Paper Clip: For the poor, self-control could mean faster ageing

It was seen that for high-SES individuals, greater self-control meant lower cellular ages. However, for low-SES participants, greater self-control showed an association with faster cell ageing.

Over the last half century, studies in the US have suggested a correlation between the ability to impose controls on oneself as a child, and future life outcomes. In typical research, small children from deprived socio-economic backgrounds who were better able to resist temptations [such as sweet treats] were seen to do better at school as they grew up, land better jobs and pay, and were able more successfully to keep out of trouble with the law. Based on these findings, US policymakers have begun incorporating character-skills and self-control training into school curricula and social services.

However, research over the past few years has added layers of nuance to this understanding. Findings have suggested that for young people from low socio-economic status (SES), self-control may be a “double-edged sword”, facilitating academic success and better psychosocial adjustment, but at the same time undermining their physical health.

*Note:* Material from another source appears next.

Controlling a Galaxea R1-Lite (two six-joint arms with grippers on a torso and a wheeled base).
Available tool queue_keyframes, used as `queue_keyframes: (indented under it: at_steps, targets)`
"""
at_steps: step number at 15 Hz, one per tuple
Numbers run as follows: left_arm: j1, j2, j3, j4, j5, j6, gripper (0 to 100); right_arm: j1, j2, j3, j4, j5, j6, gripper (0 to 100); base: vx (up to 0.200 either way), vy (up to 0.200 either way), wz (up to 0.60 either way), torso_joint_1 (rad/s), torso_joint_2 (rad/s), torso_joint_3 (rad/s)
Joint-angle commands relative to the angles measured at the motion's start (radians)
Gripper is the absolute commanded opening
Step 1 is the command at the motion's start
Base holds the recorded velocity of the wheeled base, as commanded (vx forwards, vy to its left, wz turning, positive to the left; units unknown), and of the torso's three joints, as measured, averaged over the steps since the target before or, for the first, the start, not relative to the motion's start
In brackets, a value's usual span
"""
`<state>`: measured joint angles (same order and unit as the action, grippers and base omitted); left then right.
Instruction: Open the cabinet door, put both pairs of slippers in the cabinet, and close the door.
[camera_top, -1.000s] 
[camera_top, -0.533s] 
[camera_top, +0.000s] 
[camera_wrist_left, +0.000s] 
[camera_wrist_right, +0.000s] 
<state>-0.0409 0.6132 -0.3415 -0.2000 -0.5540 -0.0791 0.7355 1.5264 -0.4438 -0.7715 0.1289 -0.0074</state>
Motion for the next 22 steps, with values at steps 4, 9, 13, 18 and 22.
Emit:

It has been demonstrated that low-SES young black Americans who exhibited self-control often also developed physiological side-effects such as hypertension, obesity and increased stress levels. These side-effects were not seen in study participants of higher SES. The latest research, published in PNAS, brings more bad news: it suggests that self-control has another, so-far-unrecorded, side-effect — it also speeds up immune cell ageing, highlighting, in a whole new way, the potential health costs of successful adjustment for disadvantaged youth.

According to the researchers, their findings suggest that for low-SES youth, resilience is a “skin-deep” phenomenon, wherein outward indicators of success can mask emerging problems with health. These findings have conceptual implications for models of resilience, and practical implications for interventions aimed at ameliorating social and racial disparities.

The researchers studied 292 African American teenagers from rural Georgia, assessing, from ages 17 to 20, SES and self-control annually, along with depressive symptoms, substance use, aggressive behaviour, and internalizing problems. At age 22, the researchers obtained DNA methylation profiles of the subjects’ peripheral blood mononuclear cells. These data were used to measure epigenetic ageing, a methylation-derived biomarker reflecting the disparity between biological and chronological ageing.

It was seen that for high-SES individuals, greater self-control meant lower cellular ages. However, for low-SES participants, greater self-control showed an association with faster cell ageing.